Hannah played with a crystal. It spun around all by itself. Then they played Light as a Moddle, the Audience is Bored.
Hannah put her crystal over Jaclyn’s (Miss Bumbershoot Bigglesworth 1934’s) nether regions, since those lady parts have n’er been plundered by man nor boy. The crystal spun around all by itself, but no virgin alarms went off or anything. That’s what happens when you buy discount sex crystals. Miss Bumbershoot Bigglesworth 1934 was embarrassed to have been laid out on the dinner tale, where they eat. I figure it was okay – we know she’s clean as a whistle.
The models threw themselves a “Let’s Wear Paper Bags and Practice Our Runway Walk” party. Didn’t they give those girls a Scrabble set or anything? No wonder they’re teasing Miss Bumbershoot Bigglesworth 1934’s cooch — they must have been super fucking bored.
Alexandria, or She-Who-Must-Not-Be-Named (whoops) led the other moddles in a prayer circle honoring the Goddess Gaea.
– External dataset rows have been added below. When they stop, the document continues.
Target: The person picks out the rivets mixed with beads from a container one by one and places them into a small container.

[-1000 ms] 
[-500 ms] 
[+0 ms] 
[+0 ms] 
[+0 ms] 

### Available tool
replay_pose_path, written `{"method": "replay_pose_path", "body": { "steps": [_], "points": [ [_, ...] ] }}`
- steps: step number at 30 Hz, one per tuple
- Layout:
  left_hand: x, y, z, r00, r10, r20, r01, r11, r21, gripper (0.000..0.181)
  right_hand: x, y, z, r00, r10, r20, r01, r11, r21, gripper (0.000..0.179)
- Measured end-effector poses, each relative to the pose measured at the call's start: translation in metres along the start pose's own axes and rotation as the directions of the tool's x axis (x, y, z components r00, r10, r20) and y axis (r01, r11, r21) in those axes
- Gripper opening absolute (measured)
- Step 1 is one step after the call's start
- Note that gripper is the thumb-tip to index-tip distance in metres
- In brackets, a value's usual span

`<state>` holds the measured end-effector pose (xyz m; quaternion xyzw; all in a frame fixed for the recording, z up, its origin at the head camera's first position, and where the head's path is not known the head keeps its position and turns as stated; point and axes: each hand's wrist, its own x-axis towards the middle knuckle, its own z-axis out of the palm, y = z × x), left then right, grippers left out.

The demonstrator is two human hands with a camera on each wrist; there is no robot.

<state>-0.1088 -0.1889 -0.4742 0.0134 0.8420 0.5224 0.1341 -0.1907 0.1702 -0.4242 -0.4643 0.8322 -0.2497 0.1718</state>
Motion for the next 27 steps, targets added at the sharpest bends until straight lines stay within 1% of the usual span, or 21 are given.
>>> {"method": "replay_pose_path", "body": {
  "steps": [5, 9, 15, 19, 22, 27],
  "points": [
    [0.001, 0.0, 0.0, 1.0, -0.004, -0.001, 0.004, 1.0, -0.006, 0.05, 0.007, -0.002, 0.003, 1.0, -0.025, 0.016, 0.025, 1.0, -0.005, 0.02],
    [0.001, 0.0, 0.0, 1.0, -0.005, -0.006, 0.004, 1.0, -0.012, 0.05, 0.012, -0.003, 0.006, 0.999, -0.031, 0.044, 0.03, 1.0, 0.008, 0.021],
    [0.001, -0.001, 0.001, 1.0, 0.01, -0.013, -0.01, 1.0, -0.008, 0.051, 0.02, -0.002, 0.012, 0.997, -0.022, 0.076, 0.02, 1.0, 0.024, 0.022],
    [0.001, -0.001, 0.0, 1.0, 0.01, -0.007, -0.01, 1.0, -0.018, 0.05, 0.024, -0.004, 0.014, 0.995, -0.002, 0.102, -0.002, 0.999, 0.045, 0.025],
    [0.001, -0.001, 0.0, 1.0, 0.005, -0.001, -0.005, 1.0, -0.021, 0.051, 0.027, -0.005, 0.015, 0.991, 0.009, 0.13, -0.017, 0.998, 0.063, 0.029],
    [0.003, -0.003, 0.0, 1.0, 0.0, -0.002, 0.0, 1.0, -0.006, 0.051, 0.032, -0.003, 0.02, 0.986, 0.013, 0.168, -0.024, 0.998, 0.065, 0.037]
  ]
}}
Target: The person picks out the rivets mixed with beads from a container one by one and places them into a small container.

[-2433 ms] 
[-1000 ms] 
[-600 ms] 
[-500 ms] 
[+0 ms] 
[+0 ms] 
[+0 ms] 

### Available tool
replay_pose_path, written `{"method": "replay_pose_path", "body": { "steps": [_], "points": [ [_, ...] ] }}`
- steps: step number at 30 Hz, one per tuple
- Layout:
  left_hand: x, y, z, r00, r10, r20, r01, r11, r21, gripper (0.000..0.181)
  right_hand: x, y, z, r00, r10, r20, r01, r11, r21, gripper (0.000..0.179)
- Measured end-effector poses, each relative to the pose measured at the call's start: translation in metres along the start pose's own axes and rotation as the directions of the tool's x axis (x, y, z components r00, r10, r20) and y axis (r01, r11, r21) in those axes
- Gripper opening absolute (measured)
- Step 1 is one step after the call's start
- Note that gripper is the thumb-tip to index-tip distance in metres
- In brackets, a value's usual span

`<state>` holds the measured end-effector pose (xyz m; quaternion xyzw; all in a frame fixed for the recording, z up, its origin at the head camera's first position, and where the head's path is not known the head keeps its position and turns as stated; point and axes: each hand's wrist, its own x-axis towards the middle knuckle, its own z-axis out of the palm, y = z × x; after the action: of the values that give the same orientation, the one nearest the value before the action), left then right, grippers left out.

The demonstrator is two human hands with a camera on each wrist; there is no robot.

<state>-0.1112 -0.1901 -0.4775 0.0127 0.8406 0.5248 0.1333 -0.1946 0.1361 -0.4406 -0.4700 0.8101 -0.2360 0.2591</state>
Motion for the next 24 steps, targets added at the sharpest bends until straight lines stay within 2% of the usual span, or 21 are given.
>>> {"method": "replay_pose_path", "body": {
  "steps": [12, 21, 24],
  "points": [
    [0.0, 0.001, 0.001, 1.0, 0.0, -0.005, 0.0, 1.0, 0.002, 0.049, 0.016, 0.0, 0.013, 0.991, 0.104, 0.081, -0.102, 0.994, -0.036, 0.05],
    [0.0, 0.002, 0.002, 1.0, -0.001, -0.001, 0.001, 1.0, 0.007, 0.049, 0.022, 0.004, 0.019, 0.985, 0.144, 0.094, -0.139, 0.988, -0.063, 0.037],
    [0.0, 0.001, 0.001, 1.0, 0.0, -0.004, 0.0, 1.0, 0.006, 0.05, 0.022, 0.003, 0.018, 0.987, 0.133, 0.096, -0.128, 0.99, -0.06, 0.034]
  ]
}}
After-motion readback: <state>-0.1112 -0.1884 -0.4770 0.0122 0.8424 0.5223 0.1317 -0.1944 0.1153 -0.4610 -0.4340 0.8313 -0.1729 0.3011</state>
At her direction, they heated a pot of “Happy Totally Not Nefarious” hot chocolate before they all disappeared for a short time into the woods. When they emerged, it looked as if they were all covered in blood and goat horns, but She-Who-Must-Not-Be-Named explained that the sticky substance was merely melted chocolate. The horns were horns.
Monique doesn’t know how to not be sexy. It happens to the best of us.
Ondrei fainted. Perhaps it was nerves? It was definitely NOT the “Happy Totally Not Nefarious” hot chocolate.
Molly’s horrific blonde weave attacked a kindergarten class, leaving two boys and a girl with tennis elbow.
I got distracted by a pad commercial. Is it just me, or are those things medieval torture devices? They must be a product born of the evil mind of
Voldemoddle THE MAN.
Kasia is the oldest girl in the competition. She’s achieved the ripe old age of twenty-six, and without a walker or a noticeable limp. I know we throw around the word “hero” a lot nowadays, but sometimes real courage simply must be celebrated. The secret to Kasia’s beautiful (and shockingly un-crone-like) skin? Lotions and such. Yeah. The entire segment was riveting. I’m sorry you missed it. I’m sorry I didn’t.
Here’s a sample of her mad rhymes:
My name is Voldemoddle
And I’m here to say
That I will smize you
In an evil way!
Beauty’s where you find it,
Not just where you bump and grind it.
Word to ya Death Eater.
Miss Bumbershoot Bigglesworth 1934 created a swear jar, which I think is an assweasel fucking cockgobblin’ shittastic awesome-anus idea.
Tammi had a major blowout with Dionysia over who owned the homeopathic shampoo. They wrestled in a bubble bath until Noted Fashion Photographer Nigel Barker declared them both winners. Like Solomon, he cut the shampoo bottle in half, which made it kinda useless, really.
The girls saw Usher and P. Diddy in their hotel. Does Diddy put a period after his P? It’s not Pee Diddy, right? Yes, I farm my jokes from ten years ago. WHAT DO YOU WANT? I AM WATCHING THIS DRIVEL SO YOU DON’T HAVE TO.
At the end of all this incredible action, we got an update on Ann, winner of the last cycle of ANTM. She did her prize Vogue Italia shoot and is now living in New York City. Yup. That’s it. That’s everything. Poor winner Ann.
Next week the moddles head off to Morocco! At least the scenery will be pretty. Until then, madams and messieurs, be sure to use your dick-licking swear jars, and avoid any blonde tumbleweeds you see bouncing through your neighborhood.